Deuxième étape, les dents. Titine avait un petit souci côté dentition du bas, sa canine gauche tentait désespérément de rouler une pelle à l’incisive voisine, ses parents trouvaient ça charmant. Titine, non. Elle n’a donc pas mégoté dans son cheminement de rencontre avec elle-même et a investi son PEL dans un appareil dentaire. En bas, ça se voit à peine, d’autant qu’aujourd’hui on fait de très jolies bagues dentaires presque invisibles, attendez un peu, dans un an c’est une Titine nouvelle qui fera oublier son prénom. Ou pas.
Parce que sa seule mauvaise idée, c’est aujourd’hui qu’elle l’a eue. Elle s’est dit qu’elle devait apprivoiser son image de plus près, être une fille moderne, chevaucher le selfie sans appréhension et c’est en conquérante qu’elle a sorti son appareil photo. Elle s’est shooté les taches de rousseur et les points noirs sans remords, en mode j’assume, coincée entre la porte et le miroir de la salle de bain parce que comment on fait sans miroir, pour voir ce qu’on shoote ?
Oui elle sait, qu’en principe on fait ça avec un smartphone. Mais là, elle a un peu douté. Elle a pensé que l’appareil photo, le vrai, serait plus avantageux. Peut-être a-t-elle eu tort. Ou peut-être aurait-elle dû tenter le coup sans le miroir. Peut-être simplement dans sa chambre, ou encore plus simplement chez elle, et pas en week-end chez ses parents. Mais c’est qu’après 48h dans le temple de Tintin, elle avait bien besoin de se réapproprier elle-même. Alors elle l’a fait chez ses parents, dans la salle de bains, et elle s’en mord les bagues, au sens propre.

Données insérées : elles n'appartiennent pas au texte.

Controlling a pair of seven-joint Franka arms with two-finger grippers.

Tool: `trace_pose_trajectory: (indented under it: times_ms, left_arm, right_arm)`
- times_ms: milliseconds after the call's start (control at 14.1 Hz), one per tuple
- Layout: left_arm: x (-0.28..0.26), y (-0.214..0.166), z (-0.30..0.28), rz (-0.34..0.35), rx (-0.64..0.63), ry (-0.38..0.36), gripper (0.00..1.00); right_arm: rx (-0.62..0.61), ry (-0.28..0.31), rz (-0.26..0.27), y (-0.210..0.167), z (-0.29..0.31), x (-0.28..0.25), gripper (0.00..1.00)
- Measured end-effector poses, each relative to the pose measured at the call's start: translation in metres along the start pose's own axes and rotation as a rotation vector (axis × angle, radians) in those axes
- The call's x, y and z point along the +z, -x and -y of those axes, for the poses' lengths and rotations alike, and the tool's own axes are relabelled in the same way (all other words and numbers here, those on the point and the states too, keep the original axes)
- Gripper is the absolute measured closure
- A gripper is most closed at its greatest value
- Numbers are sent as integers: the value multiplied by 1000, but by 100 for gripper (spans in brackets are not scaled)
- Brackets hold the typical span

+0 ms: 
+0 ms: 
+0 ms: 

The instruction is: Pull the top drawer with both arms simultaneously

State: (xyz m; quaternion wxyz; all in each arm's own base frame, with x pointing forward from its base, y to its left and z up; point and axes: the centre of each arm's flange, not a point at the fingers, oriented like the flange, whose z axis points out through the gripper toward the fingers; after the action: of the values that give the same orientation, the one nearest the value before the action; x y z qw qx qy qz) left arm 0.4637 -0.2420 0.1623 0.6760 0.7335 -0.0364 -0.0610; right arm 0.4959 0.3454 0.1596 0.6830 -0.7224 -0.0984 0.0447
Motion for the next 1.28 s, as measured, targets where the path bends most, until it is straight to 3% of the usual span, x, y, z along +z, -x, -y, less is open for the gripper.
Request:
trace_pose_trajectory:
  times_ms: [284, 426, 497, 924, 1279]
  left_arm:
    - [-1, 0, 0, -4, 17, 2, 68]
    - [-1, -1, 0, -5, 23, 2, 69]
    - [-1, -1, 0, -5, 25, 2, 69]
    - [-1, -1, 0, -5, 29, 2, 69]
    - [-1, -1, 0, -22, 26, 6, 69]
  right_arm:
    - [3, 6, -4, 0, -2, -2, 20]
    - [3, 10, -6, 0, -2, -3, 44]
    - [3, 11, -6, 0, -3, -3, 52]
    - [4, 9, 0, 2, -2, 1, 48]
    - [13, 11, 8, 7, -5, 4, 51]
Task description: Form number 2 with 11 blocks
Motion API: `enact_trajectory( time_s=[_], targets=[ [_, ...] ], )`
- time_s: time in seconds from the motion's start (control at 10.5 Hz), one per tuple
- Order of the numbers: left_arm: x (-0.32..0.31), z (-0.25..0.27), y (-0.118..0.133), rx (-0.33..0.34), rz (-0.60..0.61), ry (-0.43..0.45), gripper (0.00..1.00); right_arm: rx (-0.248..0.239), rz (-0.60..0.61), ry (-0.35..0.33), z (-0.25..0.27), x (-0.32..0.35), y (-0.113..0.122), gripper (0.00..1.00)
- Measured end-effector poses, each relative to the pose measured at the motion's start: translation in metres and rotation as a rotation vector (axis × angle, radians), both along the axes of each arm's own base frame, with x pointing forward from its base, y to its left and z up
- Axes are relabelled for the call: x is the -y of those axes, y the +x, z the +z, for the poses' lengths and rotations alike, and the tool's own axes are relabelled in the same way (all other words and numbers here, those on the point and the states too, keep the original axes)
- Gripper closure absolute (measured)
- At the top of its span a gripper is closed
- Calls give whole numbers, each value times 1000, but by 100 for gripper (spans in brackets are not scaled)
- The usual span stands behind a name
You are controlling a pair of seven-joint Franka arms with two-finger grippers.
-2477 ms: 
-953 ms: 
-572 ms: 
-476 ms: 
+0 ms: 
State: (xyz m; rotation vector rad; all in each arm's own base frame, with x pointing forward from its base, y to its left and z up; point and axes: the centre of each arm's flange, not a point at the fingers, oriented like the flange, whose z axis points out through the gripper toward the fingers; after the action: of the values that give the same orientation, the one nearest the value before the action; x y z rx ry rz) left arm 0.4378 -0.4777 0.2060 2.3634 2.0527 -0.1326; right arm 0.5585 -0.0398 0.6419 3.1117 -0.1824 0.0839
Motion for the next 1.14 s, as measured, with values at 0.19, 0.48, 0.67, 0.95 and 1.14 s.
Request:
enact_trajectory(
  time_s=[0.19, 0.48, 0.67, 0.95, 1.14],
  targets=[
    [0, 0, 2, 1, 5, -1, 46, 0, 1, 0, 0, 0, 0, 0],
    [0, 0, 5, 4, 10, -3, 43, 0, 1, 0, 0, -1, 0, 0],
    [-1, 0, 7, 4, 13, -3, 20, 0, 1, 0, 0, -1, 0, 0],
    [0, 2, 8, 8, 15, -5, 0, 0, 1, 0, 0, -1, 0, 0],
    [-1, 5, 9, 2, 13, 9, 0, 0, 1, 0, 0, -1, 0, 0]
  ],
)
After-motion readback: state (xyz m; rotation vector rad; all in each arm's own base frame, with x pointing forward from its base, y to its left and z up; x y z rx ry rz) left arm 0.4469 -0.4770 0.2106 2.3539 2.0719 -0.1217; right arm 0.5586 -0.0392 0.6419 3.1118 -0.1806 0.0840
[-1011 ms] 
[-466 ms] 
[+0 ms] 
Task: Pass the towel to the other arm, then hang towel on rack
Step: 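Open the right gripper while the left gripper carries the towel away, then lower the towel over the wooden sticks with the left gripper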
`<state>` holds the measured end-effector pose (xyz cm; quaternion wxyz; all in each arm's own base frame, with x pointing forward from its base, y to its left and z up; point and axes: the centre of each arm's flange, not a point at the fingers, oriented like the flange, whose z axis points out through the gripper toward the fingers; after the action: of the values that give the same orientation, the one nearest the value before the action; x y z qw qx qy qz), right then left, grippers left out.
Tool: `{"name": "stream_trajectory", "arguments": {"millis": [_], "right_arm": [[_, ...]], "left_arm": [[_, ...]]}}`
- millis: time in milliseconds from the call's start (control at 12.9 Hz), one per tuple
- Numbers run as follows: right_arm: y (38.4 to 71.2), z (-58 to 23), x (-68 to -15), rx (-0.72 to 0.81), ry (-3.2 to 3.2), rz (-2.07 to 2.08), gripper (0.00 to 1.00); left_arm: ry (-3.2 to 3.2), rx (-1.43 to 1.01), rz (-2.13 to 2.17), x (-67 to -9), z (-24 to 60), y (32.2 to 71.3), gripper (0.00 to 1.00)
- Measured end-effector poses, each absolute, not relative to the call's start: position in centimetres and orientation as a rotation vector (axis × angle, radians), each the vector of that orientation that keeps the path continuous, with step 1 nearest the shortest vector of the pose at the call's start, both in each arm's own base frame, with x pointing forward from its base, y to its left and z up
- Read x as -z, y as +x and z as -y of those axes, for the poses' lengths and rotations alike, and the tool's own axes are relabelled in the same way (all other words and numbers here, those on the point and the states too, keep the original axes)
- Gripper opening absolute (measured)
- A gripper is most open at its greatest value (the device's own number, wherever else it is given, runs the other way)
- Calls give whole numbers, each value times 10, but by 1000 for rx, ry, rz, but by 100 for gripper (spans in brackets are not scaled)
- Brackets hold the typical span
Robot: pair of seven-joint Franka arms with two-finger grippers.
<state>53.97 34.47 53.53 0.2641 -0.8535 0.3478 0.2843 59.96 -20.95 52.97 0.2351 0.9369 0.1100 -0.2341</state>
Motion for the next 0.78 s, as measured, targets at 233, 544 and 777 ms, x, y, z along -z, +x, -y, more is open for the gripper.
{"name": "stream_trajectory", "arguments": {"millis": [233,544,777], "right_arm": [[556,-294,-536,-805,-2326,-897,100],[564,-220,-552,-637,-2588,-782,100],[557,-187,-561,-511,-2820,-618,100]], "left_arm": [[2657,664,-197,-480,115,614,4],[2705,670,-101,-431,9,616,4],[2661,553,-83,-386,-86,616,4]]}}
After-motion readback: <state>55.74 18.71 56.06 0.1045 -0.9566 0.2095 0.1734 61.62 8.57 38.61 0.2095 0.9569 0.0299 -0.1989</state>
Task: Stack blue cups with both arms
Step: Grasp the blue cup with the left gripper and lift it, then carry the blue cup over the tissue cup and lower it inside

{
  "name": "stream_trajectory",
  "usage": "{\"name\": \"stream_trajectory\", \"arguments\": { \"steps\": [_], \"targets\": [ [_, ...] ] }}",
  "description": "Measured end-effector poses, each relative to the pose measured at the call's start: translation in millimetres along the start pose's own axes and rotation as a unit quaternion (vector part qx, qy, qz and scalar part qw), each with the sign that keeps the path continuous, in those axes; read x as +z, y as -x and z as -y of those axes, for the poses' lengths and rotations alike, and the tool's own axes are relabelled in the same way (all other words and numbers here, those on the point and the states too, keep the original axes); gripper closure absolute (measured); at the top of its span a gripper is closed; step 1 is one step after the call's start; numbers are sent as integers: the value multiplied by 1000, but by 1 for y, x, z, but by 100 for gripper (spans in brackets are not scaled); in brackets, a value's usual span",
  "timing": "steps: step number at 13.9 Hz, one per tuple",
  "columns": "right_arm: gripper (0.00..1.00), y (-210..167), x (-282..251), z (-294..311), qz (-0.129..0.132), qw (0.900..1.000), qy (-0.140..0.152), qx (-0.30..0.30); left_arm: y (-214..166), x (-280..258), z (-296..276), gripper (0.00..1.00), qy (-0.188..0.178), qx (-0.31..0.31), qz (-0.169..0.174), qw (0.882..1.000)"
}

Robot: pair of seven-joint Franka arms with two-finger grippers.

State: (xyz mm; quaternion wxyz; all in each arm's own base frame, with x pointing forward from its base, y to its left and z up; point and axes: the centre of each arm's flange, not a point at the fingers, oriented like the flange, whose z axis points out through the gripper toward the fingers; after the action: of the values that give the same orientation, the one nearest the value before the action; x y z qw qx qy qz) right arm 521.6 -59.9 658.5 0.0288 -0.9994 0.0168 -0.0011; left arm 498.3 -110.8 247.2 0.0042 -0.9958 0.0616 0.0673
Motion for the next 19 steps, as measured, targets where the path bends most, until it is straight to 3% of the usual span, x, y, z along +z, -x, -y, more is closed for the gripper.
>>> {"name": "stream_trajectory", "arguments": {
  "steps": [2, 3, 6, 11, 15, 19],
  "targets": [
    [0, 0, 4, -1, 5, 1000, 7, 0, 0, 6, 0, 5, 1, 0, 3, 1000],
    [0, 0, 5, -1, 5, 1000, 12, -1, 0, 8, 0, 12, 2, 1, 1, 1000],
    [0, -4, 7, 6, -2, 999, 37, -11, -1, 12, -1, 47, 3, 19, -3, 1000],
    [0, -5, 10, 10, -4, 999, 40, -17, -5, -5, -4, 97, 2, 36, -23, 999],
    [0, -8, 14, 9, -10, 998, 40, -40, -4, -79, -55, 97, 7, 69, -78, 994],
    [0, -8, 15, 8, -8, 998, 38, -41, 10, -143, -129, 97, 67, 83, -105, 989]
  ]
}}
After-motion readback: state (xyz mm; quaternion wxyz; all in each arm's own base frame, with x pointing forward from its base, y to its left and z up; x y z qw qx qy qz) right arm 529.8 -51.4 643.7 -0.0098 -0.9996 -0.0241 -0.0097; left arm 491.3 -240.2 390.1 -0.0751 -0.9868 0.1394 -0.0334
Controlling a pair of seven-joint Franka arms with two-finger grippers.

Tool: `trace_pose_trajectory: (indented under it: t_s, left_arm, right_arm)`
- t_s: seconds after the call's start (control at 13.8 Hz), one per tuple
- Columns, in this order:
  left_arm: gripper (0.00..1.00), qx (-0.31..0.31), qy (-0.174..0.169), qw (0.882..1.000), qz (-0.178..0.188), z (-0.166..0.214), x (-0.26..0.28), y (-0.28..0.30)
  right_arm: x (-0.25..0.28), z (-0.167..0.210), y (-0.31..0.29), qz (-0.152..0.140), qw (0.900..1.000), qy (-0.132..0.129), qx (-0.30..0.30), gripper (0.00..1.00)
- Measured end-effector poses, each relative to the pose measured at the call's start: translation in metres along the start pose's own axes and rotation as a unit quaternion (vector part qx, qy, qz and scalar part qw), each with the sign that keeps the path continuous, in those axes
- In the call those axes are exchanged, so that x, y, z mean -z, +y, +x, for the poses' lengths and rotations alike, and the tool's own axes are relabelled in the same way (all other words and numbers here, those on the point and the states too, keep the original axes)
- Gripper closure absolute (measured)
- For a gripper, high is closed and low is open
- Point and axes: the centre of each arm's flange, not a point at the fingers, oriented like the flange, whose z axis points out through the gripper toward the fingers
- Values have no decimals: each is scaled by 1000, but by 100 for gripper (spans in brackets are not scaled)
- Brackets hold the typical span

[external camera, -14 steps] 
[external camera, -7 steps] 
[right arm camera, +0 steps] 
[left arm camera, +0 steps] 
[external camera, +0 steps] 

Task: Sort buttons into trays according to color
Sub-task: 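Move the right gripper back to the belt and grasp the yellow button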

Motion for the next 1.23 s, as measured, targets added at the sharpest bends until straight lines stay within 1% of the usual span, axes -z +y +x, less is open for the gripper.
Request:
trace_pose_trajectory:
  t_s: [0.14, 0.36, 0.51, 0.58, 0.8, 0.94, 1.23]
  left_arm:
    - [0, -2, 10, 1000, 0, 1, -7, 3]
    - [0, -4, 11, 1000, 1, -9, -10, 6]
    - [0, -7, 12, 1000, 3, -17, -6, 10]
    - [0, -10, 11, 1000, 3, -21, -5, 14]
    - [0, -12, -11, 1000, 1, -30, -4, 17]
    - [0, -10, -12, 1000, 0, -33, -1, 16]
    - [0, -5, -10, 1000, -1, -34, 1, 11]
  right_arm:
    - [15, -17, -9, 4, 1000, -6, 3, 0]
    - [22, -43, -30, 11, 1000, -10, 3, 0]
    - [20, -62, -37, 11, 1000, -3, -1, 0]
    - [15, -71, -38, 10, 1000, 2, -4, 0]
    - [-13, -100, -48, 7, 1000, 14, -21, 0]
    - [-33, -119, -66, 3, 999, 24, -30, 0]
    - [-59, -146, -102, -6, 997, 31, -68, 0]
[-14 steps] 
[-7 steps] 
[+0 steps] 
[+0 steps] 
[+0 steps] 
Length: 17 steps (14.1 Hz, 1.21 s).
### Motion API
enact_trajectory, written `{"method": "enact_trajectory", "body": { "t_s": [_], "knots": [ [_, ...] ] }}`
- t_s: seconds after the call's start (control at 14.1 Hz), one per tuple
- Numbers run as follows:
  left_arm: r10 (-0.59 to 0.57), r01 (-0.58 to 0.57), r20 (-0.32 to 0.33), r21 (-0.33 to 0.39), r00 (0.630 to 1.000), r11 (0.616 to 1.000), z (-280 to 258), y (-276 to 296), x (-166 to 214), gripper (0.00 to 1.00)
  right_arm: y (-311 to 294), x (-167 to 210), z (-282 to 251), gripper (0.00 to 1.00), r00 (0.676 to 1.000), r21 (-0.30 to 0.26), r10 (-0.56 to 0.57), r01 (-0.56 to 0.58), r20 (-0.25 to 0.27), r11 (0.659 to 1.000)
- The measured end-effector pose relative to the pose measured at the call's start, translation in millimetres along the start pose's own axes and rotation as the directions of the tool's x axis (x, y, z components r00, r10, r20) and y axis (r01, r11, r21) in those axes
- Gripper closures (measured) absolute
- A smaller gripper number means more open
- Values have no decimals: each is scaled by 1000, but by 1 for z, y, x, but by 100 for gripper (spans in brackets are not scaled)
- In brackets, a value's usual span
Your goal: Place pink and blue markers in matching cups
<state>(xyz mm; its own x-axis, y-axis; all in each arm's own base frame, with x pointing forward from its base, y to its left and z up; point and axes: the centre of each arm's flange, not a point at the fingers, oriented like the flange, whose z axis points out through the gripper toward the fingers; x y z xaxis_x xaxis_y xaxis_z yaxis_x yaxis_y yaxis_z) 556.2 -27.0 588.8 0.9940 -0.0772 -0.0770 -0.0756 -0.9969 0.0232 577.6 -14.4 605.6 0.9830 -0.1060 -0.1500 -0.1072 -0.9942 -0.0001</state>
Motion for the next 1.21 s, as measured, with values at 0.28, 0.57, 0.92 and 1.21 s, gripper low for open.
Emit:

Si elle avait attendu d’être chez elle, sa mère n’aurait pas décidé de monter chercher un pansement pour Casta qui avait marché sur une figurine du capitaine Haddock. Elle n’aurait pas ouvert la porte à la volée, en propriétaire, et surtout, cette saleté de porte ne se serait pas ouverte vers l’intérieur, propulsant Titine contre le miroir, par-dessus le lavabo. Note : envisager la possibilité d’attaquer les constructeurs de la maison. C’est particulièrement mal pensé, cette porte. Note bis : laisser tomber, ses parents ont tout fait eux-mêmes, pas étonnant que le sens d’ouverture de la porte défie la logique la plus élémentaire.
Si elle avait attendu, Titine n’aurait pas été en train de se mitrailler les lunettes quand la porte l’a propulsée dans le miroir. Autrement dit, l’appareil photo ne se serait pas interposé entre elle et le miroir et très honnêtement, elle aurait de loin préféré s’ouvrir le front. C’est glorieux, une cicatrice frontale. On peut lier la conversation et faire oublier un prénom, avec un truc pareil, d’ailleurs Tintin n’a pas de cicatrice frontale, il est lisse comme une fesse. Alors oui, ça lui aurait plus, à Titine.
Les jours comme celui-ci, Titine se dit que dans une autre vie, ses parents auraient été fans de Betty Boop. Parce que là vraiment, s’éclater la lèvre inférieure sur l’appareil photo et se coincer la babine dans l’appareil dentaire, c’est tout sauf glorieux, voire carrément minable. Sans compter que ça fait un mal de chien et que son père est parti exhumer ses tenailles pour lui libérer la lippe, ce qui ne lui dit rien qui vaille. Titine a les glandes. Betty Boop n’aurait jamais fait ça. Tintin non plus, ceci dit.